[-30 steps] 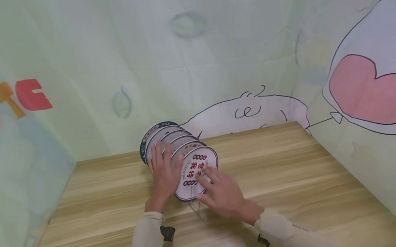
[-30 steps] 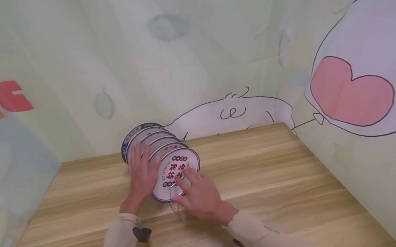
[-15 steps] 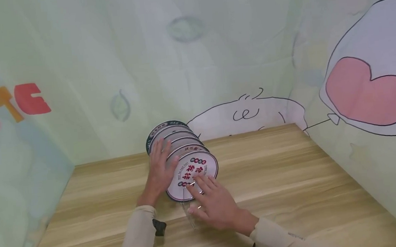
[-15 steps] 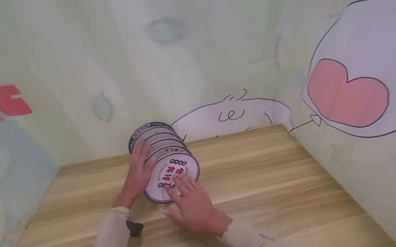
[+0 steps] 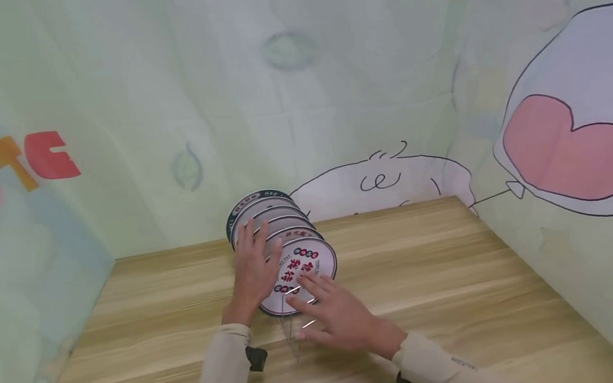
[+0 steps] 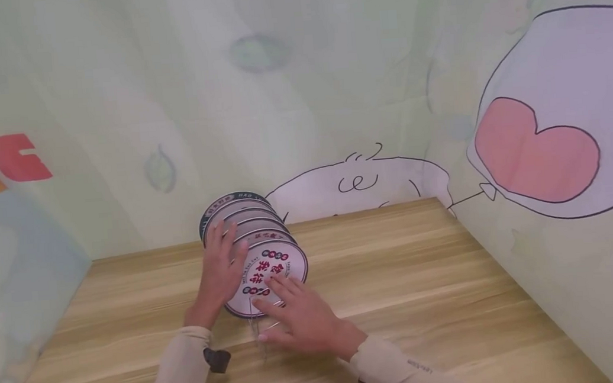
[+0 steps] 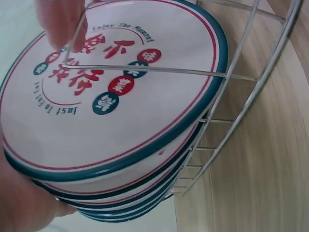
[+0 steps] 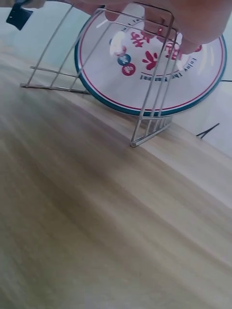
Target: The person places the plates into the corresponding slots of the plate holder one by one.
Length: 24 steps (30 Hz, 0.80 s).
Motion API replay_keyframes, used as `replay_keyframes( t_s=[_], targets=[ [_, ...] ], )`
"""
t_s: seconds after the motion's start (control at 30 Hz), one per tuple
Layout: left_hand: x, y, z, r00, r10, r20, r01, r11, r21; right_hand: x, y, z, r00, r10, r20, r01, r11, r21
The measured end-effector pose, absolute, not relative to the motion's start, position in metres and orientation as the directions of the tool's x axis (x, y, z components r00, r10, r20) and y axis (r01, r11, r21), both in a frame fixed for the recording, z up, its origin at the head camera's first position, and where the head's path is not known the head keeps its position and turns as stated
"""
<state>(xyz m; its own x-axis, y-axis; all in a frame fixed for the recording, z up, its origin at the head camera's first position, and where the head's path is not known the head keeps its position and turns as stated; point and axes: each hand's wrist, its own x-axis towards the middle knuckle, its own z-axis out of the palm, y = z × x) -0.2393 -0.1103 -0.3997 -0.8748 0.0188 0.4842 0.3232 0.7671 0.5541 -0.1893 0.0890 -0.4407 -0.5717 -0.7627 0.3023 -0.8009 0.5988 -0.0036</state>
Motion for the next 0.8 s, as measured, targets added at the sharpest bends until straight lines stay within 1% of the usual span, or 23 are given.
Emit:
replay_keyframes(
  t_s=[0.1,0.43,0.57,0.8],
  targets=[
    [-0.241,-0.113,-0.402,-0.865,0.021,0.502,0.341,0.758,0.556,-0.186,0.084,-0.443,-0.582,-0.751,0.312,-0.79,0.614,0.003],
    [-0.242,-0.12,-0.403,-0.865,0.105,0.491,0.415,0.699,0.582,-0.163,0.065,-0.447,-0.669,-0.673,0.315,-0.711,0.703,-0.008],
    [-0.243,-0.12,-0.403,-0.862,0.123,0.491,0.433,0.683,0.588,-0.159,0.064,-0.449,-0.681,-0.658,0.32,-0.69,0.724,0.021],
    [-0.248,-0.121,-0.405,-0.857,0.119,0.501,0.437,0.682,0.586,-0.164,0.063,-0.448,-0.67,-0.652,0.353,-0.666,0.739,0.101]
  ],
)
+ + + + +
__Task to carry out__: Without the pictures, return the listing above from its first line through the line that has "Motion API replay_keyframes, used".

__Response to this exercise__:
[-30 steps] 
[-30 steps] 
[-15 steps] 
[-15 steps] 
[+0 steps] 
[+0 steps] 
[+0 steps] 
[+0 steps] 
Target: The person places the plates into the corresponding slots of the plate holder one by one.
Length: 24 steps (30 Hz, 0.80 s).
Motion API replay_keyframes, used as `replay_keyframes( t_s=[_], targets=[ [_, ...] ], )`

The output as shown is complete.